As BellSouth has repeatedly argued, AT & T could acquire most of McCaw's interests without any implication of the decree. See BellSouth Corporation's Opposition, p. 17; Tr. Oral Argument, p. 89.

         Finally, the Court cannot help but note the irony manifested by the Regional Companies' insistence that this Court immediately decide such significant and far-reaching policy issues as those presented in their pending motions. Just as it appears that Congress may now exercise its prerogative in the telecommunications field, the Court is invited-actually prompted and prodded-to quickly rule on issues obviously implicated by the pending legislation. The Court is confounded by the sudden show of confidence.

         It is no secret that the Regional Companies have argued for many years, beginning shortly after divestiture, that a single District Court Judge in a single courtroom in Washington, D.C., should not be overseeing the telecommunications policy of this nation-an assertion with which this Court has long agreed. Why then, when it appears that their cry for relief by way of the legislative route may soon be answered, should this Court rush to decide these fundamental policy issues? Might not such a course actually appear unseemly in light of the pending legislation? Would it not be more appropriate to defer a decision, at least in the short term, and thus defer to Congress?

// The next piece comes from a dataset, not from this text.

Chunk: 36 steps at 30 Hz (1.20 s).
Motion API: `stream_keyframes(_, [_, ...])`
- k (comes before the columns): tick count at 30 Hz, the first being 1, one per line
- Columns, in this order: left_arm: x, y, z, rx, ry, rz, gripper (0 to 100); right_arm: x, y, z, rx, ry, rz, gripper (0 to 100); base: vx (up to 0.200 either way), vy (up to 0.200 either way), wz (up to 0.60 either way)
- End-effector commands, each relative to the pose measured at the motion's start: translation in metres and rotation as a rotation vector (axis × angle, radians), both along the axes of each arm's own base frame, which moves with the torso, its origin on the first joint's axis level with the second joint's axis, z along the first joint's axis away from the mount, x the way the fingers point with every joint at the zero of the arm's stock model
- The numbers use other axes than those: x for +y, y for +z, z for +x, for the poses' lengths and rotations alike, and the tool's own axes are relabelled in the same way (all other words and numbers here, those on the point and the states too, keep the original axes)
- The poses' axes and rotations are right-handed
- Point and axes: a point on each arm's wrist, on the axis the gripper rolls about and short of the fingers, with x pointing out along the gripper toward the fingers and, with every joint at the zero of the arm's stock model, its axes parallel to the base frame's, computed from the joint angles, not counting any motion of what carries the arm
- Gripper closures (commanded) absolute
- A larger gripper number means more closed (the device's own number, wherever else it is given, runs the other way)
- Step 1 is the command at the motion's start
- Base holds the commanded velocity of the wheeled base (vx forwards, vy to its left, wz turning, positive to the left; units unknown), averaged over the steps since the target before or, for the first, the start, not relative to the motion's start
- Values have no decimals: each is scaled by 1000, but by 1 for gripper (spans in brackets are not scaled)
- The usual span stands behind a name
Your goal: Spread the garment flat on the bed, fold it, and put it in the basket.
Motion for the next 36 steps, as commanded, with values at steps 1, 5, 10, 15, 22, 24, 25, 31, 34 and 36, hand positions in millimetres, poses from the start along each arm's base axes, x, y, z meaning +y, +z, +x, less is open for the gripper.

It is true, of course, that during the trial of this case, more than twelve years ago, the Court was requested by the parties to delay further proceedings due to the possibility of legislation. The Court refused. But at that time there was absolutely no indication that such legislation was imminent, and hindsight confirms that view. In contrast, news reports suggest that both Congress and the Executive branch have recently emphasized the need for telecommunications legislation and that major strides toward the passage of such legislation have been made.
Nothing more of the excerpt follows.